🤖 AI Summary
This study addresses the limitations of existing workplace stress-reduction interventions, which predominantly rely on visual or auditory modalities and often induce attentional competition and sensory overload. The authors propose the first olfactory-based data physicalization interface that non-invasively enhances users’ awareness of their stress states by translating continuous physiological signals—collected via wearable devices—into spatially and temporally constrained scent expressions around the workspace, using a local inference algorithm. Evaluated in situ with 25 knowledge workers, the approach demonstrates that ambient scent cues effectively support real-time stress awareness, facilitate micro-breaks, and promote environmental attunement. The findings also highlight critical design considerations, including individual scent preferences, habituation effects, and the challenges of deploying olfactory interfaces in shared workspaces.
📝 Abstract
Workplace stress is often addressed through visual or auditory interventions, yet these modalities can compete with attention and contribute to sensory overload. We explore olfaction as an alternative ambient medium for representing stress-related physiological signals in office settings. We present AuraDesk, an olfactory data physicalization system that translates wearable-derived physiological cues into situated scent expressions at the workstation. The system combines local physiological state inference with a constrained actuation strategy to produce temporally regulated and spatially localized scent output suitable for everyday work environments.
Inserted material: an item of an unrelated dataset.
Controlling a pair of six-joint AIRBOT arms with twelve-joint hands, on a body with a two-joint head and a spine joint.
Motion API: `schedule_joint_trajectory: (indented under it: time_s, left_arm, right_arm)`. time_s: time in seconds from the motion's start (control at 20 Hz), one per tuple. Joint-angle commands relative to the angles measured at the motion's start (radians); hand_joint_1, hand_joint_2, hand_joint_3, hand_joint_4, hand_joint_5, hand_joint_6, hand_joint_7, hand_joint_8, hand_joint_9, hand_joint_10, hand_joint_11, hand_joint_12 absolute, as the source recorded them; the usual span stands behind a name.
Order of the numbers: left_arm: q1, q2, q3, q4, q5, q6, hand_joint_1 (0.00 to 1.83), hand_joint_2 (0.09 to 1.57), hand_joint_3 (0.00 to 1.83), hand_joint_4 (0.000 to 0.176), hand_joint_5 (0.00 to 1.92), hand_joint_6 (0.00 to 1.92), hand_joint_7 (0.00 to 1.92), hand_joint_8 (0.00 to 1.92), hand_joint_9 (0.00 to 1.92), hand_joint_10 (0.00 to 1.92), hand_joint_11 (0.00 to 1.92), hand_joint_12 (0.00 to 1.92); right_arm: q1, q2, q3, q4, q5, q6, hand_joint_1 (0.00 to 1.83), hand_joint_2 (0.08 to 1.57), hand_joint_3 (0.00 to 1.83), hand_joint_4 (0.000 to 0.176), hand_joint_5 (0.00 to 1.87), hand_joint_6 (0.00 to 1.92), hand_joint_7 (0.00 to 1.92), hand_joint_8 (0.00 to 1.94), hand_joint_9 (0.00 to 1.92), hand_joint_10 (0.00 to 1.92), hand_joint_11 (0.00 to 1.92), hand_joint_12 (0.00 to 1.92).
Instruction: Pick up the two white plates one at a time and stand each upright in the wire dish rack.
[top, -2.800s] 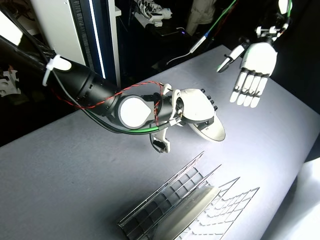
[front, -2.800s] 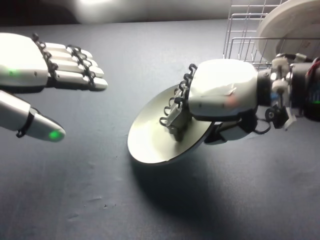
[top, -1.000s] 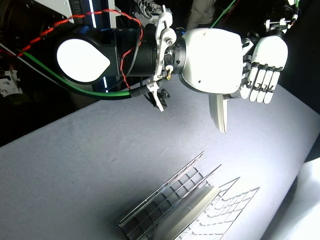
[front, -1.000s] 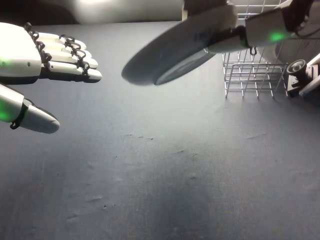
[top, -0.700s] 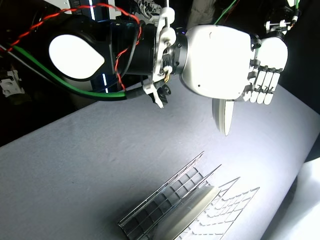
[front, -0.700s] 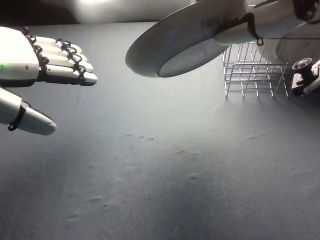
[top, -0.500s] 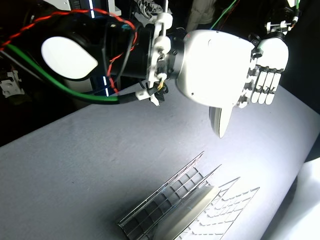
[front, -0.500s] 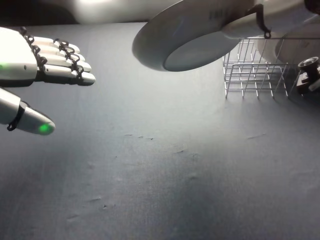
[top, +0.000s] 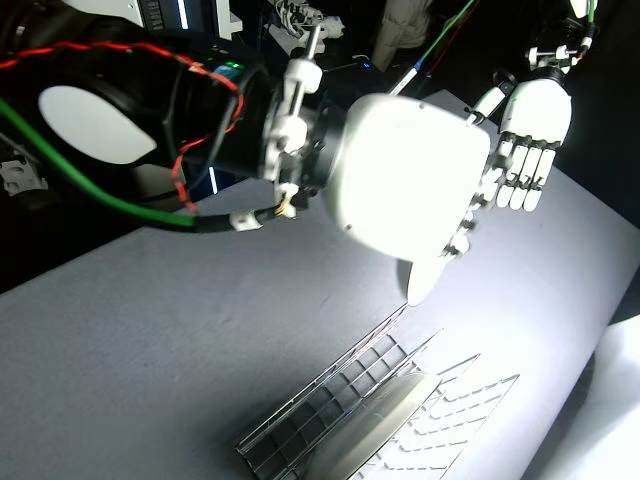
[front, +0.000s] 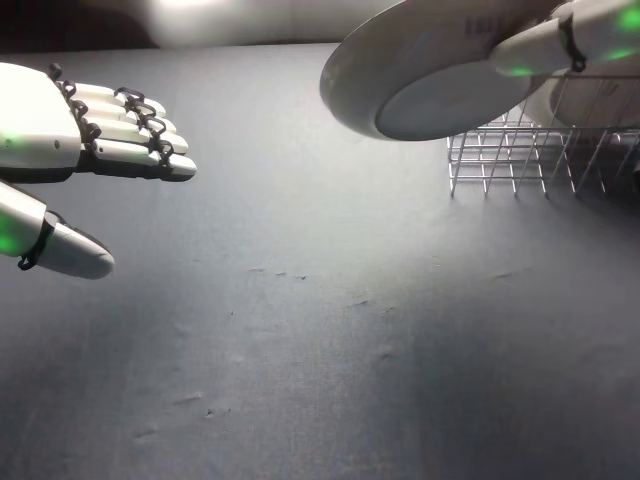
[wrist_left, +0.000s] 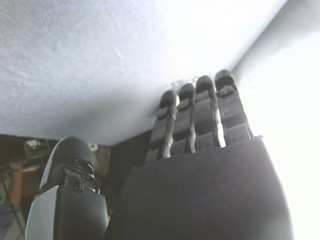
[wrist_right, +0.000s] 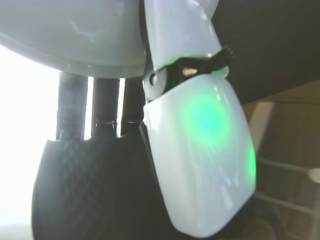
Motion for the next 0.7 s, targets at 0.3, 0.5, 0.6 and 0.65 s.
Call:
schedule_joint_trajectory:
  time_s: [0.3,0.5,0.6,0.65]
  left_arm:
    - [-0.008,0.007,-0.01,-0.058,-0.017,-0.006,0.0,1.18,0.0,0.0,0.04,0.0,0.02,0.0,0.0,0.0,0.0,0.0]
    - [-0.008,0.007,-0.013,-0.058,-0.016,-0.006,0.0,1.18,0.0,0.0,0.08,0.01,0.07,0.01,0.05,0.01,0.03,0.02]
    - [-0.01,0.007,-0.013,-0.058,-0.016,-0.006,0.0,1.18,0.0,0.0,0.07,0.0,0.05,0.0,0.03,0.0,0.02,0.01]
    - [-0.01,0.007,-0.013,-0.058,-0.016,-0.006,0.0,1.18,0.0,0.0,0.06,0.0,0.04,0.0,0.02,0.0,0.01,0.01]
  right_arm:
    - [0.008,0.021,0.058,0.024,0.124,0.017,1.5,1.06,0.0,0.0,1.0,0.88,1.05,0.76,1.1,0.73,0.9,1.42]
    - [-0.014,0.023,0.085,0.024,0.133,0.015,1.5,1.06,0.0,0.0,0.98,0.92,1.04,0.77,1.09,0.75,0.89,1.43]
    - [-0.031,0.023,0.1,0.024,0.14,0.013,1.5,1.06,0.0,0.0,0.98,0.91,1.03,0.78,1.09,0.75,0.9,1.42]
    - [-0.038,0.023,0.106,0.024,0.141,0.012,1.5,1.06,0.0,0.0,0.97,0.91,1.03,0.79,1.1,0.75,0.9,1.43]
To examine the feasibility and experiential qualities of this approach, we conducted a one-day in-situ field deployment with 25 knowledge workers at their actual workstations. Our findings show that participants often interpreted the scent output not as an explicit alert, but as a subtle atmospheric cue that supported momentary awareness, micro-break taking, and perceived environmental attunement. At the same time, participants raised important concerns regarding scent preference, habituation, and contextual appropriateness in shared offices. This work contributes (1) an olfactory interface for physiologically driven ambient feedback in the workplace, (2) a hybrid mapping approach for coupling continuous biosignal interpretation with constrained scent actuation, and (3) empirical insights into how workers perceive, negotiate, and appropriate ambient olfactory feedback in real office contexts. Rather than claiming therapeutic efficacy, we position AuraDesk as a probe into the design space of olfactory data physicalization for workplace wellbeing and attention-sensitive interaction.